One thing that reminds me of stories to come is the adventure yarns that Barks created in 1947. “Adventure Down Under” is a completely charming and fun tale about a vacation that Donald and his nephews take to Australia. Through the usual Barksian circumstances, the ducks find themselves hunting kangaroos, especially Mournful Mary, a ‘roo whose heart is broken because her baby has been killed.
Typical of Barks, madcap events ensue; also typical of Barks, there’s an inherent sweetness to this tale, a somewhat subtle message of acceptance of others that gives his adventure tales their perfect dab of sweetness to give the tale some real heart and get the reader involved in the plight of the characters. It’s easy to imagine a young child in 1947 being obsessed with Mournful Mary’s life and delighting in the love that she feels for Donald.
Another adventure story in this collection, “Ghost of the Grotto”, is the story of Donald and the boys who become involved with a ghost ship and a mysterious kidnapper when they’re in the middle of an expedition to mine kelp for an iodine factory. The pretext of the story doesn’t matter much, except that it’s a charming sort of old-fashioned touch that bespeaks real world concerns in 1947.
The story also involves a very old man in a suit of armor, a very fierce mouse, and a spectacular giant octopus that doesn’t like food with too much pepper. “Ghost of the Grotto”, is pure delight, especially with its unpredictable plot in which one event tumbles unexpectedly after the next.
The final adventure strip in this collection was more problematic for me. “Volcano Valley” starts well, with Donald accidentally buying a military surplus plane for $3 and flying to the strange country of Volcanovia, but the 30-pager becomes tedious and vaguely racist early on, as Donald discovers that all the people in the South American country are lazy layabouts who are always taking siestas.

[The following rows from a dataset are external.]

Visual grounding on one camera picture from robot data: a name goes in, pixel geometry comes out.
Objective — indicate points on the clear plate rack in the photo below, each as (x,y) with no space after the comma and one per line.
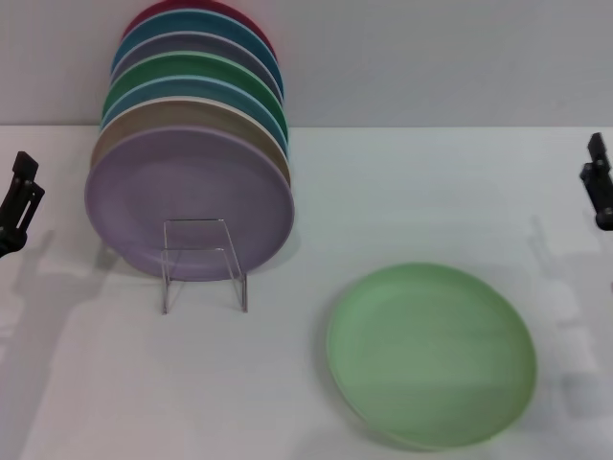
(165,297)

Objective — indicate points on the tan beige plate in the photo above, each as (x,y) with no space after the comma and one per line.
(191,115)

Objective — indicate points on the light blue plate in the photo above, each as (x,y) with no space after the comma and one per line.
(191,88)

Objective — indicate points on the lavender plate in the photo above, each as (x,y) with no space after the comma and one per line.
(191,182)

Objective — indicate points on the light green plate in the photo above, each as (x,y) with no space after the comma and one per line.
(431,354)

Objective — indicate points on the red plate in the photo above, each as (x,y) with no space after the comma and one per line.
(136,21)

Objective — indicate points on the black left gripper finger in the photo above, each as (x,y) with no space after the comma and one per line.
(24,201)

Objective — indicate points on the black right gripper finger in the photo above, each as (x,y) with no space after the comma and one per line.
(601,191)

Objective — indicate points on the dark teal plate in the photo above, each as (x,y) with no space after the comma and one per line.
(191,24)

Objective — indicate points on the grey purple plate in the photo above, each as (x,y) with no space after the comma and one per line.
(191,44)

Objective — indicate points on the dark green plate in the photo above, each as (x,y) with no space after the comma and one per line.
(191,64)

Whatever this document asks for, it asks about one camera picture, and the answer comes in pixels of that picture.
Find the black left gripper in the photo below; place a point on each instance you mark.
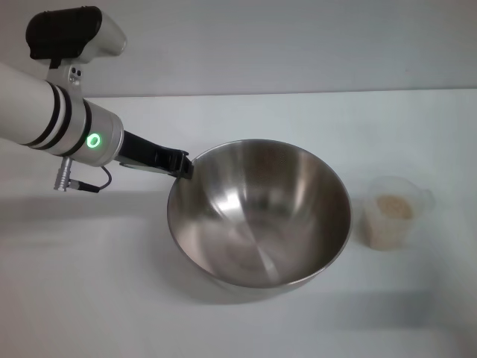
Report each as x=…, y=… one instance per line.
x=139, y=149

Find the stainless steel mixing bowl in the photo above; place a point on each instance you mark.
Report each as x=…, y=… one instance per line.
x=261, y=223

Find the clear plastic measuring cup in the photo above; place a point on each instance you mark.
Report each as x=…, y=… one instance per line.
x=423, y=197

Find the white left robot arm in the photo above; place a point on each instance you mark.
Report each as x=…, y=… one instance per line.
x=33, y=108

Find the silver metal connector plug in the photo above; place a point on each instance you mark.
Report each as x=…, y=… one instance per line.
x=64, y=175

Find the black and white wrist camera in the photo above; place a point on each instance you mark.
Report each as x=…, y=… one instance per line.
x=67, y=30

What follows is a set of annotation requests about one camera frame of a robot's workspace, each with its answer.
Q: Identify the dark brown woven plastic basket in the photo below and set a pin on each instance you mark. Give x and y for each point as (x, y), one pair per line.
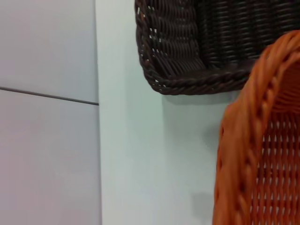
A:
(211, 35)

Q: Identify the orange woven plastic basket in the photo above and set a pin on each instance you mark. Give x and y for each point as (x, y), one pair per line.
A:
(257, 152)

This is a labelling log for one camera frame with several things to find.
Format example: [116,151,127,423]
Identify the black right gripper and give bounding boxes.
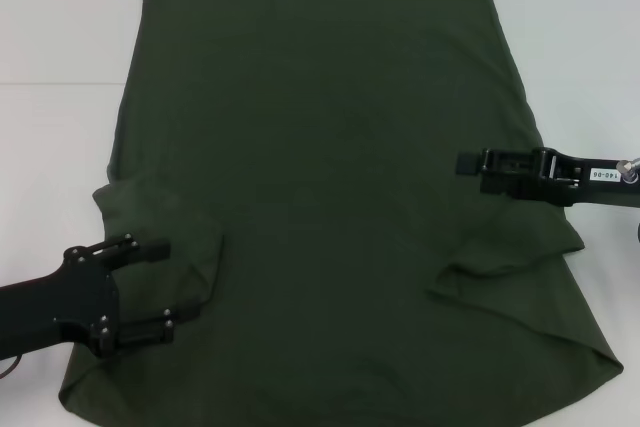
[455,146,640,211]

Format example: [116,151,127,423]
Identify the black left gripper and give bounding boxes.
[0,233,203,360]

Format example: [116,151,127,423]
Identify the dark green t-shirt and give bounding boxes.
[57,0,626,427]

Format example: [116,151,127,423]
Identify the right gripper cable with plug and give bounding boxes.
[616,158,640,184]

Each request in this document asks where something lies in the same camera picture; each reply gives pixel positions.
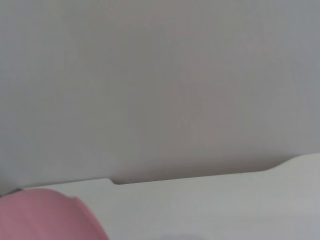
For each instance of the pink plastic bowl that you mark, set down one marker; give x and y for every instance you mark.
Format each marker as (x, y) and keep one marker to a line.
(42, 217)

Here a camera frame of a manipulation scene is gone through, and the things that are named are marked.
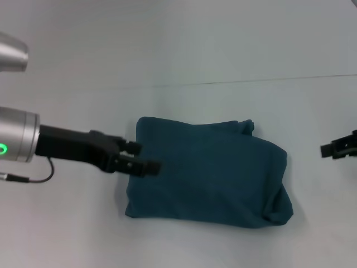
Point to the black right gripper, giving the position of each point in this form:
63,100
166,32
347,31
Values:
352,142

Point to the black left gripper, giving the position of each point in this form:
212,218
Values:
75,148

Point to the blue t-shirt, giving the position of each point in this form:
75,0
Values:
209,173

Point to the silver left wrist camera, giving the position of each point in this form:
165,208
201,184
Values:
12,54

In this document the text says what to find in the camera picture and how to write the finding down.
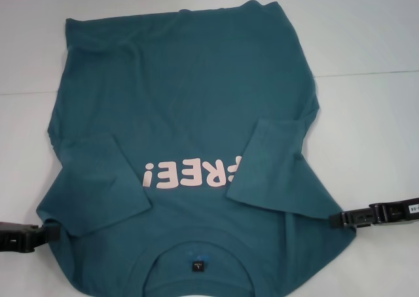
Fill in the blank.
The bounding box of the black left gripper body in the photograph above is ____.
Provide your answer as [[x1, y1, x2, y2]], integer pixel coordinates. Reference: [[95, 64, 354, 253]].
[[0, 222, 31, 254]]

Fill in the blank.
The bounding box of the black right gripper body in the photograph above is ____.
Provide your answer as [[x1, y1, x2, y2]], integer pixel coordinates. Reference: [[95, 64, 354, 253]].
[[387, 196, 419, 225]]

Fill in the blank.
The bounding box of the teal T-shirt with pink print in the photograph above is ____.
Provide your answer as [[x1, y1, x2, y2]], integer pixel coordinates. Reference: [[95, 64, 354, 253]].
[[35, 1, 357, 297]]

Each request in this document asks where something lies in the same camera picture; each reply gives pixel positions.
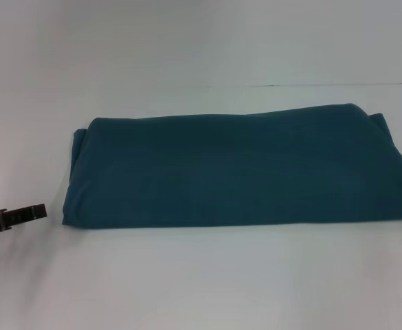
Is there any teal blue t-shirt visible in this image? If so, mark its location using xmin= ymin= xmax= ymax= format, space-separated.
xmin=61 ymin=102 xmax=402 ymax=230

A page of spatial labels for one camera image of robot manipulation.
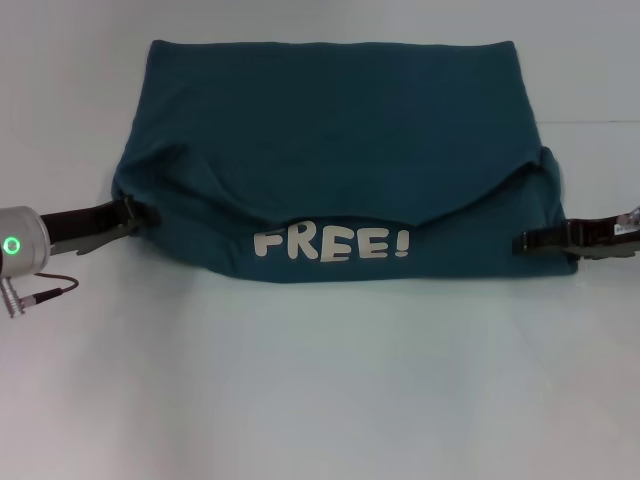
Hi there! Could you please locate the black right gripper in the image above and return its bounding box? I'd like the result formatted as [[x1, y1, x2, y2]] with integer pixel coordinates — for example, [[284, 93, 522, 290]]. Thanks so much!
[[512, 212, 640, 261]]

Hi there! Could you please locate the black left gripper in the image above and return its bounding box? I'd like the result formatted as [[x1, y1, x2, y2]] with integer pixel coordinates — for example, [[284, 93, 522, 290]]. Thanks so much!
[[38, 195, 162, 257]]

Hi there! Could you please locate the teal blue t-shirt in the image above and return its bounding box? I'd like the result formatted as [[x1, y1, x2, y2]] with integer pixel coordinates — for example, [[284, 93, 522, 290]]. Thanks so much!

Filled with contrived events (a jail that happens to fall apart in an earthquake and that spares Donald and the nephews) and a weird setting, this is the weakest piece in the book. It’s still pretty wonderful, but for a change the negatives outweigh the positives in a Barks story.
But the rest of the book is as charming as you want Carl Barks to be. Look at the madcap energy in this page from “Fireman Donald”:
That image of “naked Donald” in the final panel makes me laugh because I’ve sometimes wondered about naked Disney toons (pity me).
Or the intensity of the nephews and the pain of Donald in this page from “Masters of Melody”:
And this page from “Donald Mines His Own Business” has a strangely contemporary feel for the late 1940s, with its talk of V2 rockets and other perils:
My favorite strip in the book is “The Waltz King”, a story where Donald inexplicably gets amnesia after practicing his dancing to take Daisy to a grand waltz event, and then beats up all the other men who are attending the dance.
These scenes of an abusive Donald, so un-Disneylike and unhomogenized, made me laugh uproariously. This is a Donald that we don’t usually see at the theme parks, an unbalanced, borderline psychotic jerk.
“Christmas on Bear Mountain” helps make me more and more a fan of the master cartoonist Barks. Even though this collection is a little bit out of character for the Good Duck Artist, with its occasional vague racism and characters that act slightly strangely, this book is still full of terrific treasures and brilliant storytelling.